Below are the entries; return every line among them that holds the word "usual".

INPUT —
------------------------------------------------------------
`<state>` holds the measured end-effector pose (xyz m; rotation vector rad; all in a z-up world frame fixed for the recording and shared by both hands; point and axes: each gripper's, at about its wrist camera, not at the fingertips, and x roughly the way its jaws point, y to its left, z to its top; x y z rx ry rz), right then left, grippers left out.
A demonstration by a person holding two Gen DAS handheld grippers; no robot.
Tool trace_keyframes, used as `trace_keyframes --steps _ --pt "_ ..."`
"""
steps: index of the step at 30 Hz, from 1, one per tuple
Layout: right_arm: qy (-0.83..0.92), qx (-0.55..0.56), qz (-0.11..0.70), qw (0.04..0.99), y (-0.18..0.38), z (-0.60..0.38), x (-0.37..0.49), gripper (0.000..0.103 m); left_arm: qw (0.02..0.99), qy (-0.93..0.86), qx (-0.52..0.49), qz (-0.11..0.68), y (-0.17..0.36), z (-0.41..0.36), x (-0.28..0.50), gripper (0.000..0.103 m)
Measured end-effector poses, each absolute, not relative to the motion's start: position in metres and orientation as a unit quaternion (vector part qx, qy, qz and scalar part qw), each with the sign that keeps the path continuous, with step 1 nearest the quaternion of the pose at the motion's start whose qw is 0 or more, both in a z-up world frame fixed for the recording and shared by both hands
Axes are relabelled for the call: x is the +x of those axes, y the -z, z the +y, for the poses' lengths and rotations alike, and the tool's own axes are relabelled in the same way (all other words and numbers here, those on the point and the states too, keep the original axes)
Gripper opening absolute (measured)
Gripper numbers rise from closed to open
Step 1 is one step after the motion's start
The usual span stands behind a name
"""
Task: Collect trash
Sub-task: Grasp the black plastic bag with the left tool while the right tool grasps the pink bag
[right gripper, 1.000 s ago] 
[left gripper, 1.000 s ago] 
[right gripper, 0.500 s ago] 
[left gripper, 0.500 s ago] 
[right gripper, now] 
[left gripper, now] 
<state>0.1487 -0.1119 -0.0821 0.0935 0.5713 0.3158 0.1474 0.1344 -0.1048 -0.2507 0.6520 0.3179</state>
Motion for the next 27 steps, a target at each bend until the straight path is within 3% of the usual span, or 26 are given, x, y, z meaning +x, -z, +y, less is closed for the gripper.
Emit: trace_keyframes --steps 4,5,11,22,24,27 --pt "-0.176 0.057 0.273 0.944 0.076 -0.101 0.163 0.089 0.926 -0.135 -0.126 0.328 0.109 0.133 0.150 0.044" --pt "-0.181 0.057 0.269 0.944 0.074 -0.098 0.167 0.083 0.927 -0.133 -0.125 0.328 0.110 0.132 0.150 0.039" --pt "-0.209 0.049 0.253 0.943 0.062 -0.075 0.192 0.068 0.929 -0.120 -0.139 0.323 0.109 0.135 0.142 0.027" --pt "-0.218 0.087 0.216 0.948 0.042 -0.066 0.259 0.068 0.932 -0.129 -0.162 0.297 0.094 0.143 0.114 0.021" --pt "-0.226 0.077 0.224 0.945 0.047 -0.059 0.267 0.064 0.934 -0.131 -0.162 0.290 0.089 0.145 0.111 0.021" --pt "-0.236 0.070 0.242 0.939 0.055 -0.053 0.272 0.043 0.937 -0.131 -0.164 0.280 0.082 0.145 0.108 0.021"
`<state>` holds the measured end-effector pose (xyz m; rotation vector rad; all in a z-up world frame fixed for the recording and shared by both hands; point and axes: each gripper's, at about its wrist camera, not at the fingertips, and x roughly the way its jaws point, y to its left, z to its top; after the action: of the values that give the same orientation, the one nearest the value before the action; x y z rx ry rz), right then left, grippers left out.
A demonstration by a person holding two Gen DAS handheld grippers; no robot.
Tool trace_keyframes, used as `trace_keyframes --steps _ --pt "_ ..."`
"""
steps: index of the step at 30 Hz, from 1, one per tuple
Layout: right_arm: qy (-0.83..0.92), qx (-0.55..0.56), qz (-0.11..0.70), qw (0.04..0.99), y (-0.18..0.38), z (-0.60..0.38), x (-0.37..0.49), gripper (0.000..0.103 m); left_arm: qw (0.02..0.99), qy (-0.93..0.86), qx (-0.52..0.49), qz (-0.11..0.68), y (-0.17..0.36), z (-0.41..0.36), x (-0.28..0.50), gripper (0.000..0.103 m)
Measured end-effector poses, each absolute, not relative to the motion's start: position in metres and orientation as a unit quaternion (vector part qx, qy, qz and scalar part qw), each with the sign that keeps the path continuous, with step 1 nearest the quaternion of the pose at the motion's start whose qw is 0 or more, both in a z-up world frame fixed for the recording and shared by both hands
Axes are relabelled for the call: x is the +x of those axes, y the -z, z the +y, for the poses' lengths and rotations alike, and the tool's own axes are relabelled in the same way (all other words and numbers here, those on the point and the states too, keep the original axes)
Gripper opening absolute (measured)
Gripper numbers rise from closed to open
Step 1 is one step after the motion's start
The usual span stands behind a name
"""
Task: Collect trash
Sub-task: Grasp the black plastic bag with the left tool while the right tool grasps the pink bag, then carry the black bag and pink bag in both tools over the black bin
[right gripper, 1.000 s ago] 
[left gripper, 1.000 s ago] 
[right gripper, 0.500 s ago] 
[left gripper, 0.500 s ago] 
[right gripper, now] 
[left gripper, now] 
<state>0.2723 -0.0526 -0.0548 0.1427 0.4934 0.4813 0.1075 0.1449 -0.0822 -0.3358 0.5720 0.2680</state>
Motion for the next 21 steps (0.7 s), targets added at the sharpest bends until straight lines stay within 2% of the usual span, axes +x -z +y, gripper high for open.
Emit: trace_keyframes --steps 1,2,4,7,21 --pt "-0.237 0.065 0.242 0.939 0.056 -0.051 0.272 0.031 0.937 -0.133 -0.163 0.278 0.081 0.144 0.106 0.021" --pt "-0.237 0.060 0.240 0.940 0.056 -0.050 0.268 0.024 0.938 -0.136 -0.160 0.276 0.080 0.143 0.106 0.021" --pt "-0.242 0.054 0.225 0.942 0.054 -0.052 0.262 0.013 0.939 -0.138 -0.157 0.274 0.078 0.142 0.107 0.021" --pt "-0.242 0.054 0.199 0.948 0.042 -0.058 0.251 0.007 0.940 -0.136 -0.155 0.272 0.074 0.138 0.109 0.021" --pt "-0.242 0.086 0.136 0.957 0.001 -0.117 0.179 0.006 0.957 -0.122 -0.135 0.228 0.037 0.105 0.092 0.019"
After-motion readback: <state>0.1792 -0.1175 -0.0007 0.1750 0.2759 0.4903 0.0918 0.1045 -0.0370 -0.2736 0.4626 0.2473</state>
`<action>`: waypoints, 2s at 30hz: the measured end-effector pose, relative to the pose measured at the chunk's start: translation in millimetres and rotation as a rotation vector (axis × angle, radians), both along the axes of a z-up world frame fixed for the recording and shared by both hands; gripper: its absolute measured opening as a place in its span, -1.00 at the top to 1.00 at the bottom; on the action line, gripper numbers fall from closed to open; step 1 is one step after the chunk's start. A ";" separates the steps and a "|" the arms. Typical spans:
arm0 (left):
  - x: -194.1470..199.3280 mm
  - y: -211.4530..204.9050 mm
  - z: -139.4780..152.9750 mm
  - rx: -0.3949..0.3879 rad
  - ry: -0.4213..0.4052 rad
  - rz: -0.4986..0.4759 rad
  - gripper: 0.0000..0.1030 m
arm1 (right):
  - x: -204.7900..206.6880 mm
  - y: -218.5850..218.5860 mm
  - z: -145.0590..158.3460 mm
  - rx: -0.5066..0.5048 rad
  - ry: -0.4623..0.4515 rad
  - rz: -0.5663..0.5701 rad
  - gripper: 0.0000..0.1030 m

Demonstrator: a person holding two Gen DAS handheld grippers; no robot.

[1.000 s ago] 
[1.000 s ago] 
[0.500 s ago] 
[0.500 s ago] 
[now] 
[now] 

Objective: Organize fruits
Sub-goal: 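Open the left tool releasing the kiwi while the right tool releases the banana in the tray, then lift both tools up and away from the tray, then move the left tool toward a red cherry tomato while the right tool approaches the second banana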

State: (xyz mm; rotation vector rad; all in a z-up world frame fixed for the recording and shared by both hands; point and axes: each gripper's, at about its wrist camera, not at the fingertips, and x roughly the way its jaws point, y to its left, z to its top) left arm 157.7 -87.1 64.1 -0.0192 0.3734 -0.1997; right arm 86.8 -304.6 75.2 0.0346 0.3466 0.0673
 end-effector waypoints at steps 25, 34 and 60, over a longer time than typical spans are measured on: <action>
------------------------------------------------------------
REPLY —
The usual span stands behind a name
Motion for the next 27 steps, a target at each bend until the straight path is within 3% of the usual span, or 26 are given, x, y, z meaning +x, -z, +y, less is closed for the gripper.
The usual span stands behind a name
Motion for the next 21 steps (0.7 s), targets added at the sharpest bends until straight lines stay within 2% of the usual span, axes +x -z +y, gripper high for open.

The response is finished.